What you have to do -
Of the lines listed below, return exactly those that run from the line containing "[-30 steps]" through the line containing "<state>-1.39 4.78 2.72", both included.

Start of Block

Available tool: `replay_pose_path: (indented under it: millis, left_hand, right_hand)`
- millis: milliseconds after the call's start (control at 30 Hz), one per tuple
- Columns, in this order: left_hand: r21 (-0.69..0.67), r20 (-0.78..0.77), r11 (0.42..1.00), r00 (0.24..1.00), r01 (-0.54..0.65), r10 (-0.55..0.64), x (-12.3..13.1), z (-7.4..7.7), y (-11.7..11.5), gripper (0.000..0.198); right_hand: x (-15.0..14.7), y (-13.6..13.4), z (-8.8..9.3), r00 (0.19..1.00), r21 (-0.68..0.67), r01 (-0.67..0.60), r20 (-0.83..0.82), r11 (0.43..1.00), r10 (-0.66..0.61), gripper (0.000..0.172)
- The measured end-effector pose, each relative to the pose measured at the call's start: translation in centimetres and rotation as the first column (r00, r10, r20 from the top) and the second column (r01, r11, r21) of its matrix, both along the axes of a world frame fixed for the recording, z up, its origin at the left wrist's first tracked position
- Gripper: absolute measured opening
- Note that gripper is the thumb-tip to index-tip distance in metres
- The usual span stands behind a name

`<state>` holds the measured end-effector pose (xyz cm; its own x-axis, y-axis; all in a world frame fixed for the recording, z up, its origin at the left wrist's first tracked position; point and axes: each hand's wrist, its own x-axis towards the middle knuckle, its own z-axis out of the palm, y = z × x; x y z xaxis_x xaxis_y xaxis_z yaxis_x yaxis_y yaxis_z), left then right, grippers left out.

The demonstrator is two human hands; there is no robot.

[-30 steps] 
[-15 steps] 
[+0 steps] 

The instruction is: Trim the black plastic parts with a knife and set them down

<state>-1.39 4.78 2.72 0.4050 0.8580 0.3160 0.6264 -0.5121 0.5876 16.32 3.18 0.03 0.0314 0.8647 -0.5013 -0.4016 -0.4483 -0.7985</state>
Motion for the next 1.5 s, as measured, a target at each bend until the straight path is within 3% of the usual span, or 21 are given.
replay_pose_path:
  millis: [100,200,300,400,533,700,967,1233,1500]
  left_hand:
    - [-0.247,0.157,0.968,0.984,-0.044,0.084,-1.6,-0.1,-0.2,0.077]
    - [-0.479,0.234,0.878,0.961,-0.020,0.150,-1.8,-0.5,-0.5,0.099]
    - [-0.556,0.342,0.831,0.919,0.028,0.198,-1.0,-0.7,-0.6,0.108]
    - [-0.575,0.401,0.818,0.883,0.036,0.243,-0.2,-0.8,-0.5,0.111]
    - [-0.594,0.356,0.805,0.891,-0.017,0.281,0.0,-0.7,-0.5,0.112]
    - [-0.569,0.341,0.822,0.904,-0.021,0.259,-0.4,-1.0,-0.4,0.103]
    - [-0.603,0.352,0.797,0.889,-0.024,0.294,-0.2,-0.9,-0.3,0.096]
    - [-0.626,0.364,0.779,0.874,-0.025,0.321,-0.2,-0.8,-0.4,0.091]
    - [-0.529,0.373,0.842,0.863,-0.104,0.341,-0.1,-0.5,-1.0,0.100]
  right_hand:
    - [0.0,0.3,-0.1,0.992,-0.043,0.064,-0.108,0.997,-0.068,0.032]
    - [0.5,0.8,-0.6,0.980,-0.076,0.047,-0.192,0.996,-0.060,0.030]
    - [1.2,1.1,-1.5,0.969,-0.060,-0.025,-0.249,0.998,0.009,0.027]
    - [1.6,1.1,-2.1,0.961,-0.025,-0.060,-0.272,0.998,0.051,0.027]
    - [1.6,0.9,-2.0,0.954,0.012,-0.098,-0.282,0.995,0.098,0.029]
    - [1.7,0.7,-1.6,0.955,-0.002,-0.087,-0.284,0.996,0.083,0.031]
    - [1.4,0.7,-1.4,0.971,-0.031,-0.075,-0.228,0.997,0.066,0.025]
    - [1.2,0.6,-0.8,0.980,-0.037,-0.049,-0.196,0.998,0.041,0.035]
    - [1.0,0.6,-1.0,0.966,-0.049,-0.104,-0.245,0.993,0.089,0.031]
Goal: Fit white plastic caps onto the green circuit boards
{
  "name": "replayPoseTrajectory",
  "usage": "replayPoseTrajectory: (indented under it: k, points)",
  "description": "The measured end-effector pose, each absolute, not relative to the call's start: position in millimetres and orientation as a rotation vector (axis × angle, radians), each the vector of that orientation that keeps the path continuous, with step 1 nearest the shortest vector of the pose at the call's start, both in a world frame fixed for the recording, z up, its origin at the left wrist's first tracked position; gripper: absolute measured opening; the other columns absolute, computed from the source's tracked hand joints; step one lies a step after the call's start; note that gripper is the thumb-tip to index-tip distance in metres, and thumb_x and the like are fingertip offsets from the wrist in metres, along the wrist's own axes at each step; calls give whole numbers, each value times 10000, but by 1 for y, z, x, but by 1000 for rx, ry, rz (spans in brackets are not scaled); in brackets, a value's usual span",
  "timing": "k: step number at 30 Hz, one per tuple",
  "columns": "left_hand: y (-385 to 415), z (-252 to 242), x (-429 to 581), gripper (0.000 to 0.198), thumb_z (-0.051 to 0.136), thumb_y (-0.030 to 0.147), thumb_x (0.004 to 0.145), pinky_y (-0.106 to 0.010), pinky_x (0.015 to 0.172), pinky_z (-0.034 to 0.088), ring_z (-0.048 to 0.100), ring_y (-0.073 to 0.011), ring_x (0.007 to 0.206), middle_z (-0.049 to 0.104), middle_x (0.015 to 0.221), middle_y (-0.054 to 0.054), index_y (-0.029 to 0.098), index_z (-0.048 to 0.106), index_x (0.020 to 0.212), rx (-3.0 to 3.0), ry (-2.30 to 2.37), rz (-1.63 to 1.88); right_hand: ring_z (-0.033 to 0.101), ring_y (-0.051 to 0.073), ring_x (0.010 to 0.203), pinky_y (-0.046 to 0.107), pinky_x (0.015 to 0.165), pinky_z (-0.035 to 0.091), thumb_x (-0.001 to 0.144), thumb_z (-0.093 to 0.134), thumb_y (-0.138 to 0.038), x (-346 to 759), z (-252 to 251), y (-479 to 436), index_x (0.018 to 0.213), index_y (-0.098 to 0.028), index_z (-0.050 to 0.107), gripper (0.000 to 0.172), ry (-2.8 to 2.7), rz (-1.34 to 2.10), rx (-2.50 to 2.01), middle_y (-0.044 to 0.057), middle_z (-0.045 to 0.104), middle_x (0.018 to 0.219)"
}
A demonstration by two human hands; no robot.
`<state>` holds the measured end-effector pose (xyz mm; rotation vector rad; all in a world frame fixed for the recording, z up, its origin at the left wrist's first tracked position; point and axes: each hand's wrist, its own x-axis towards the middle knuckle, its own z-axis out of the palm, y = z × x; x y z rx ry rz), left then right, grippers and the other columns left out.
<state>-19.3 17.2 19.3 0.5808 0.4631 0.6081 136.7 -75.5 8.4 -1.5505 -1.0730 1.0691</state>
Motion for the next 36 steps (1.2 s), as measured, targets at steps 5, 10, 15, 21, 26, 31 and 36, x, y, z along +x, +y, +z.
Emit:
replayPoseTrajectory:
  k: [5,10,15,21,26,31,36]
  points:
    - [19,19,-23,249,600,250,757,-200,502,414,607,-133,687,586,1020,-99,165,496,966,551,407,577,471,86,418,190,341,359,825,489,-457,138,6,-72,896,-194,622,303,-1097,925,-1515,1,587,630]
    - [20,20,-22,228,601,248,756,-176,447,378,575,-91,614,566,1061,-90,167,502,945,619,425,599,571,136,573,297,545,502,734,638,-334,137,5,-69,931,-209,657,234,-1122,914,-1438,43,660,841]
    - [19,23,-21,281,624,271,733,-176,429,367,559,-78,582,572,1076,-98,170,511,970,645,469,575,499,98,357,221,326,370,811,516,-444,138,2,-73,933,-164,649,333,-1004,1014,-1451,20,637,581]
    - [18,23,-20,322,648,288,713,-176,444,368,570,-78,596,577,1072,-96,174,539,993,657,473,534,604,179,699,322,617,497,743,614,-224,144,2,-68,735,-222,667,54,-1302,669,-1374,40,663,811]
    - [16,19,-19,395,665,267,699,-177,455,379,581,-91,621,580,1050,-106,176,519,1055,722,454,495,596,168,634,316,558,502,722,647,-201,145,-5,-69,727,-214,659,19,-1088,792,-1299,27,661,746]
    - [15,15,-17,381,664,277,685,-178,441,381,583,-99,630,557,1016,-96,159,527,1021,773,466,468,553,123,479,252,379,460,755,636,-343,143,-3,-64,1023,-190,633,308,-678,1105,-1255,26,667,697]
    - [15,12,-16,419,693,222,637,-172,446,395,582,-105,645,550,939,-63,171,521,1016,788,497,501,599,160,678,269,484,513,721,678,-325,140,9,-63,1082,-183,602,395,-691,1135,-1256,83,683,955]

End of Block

Task answer -
[-30 steps] 
[-15 steps] 
[+0 steps] 

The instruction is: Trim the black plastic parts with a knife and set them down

<state>-1.39 4.78 2.72 0.4050 0.8580 0.3160 0.6264 -0.5121 0.5876 16.32 3.18 0.03 0.0314 0.8647 -0.5013 -0.4016 -0.4483 -0.7985</state>

There's no more to the output.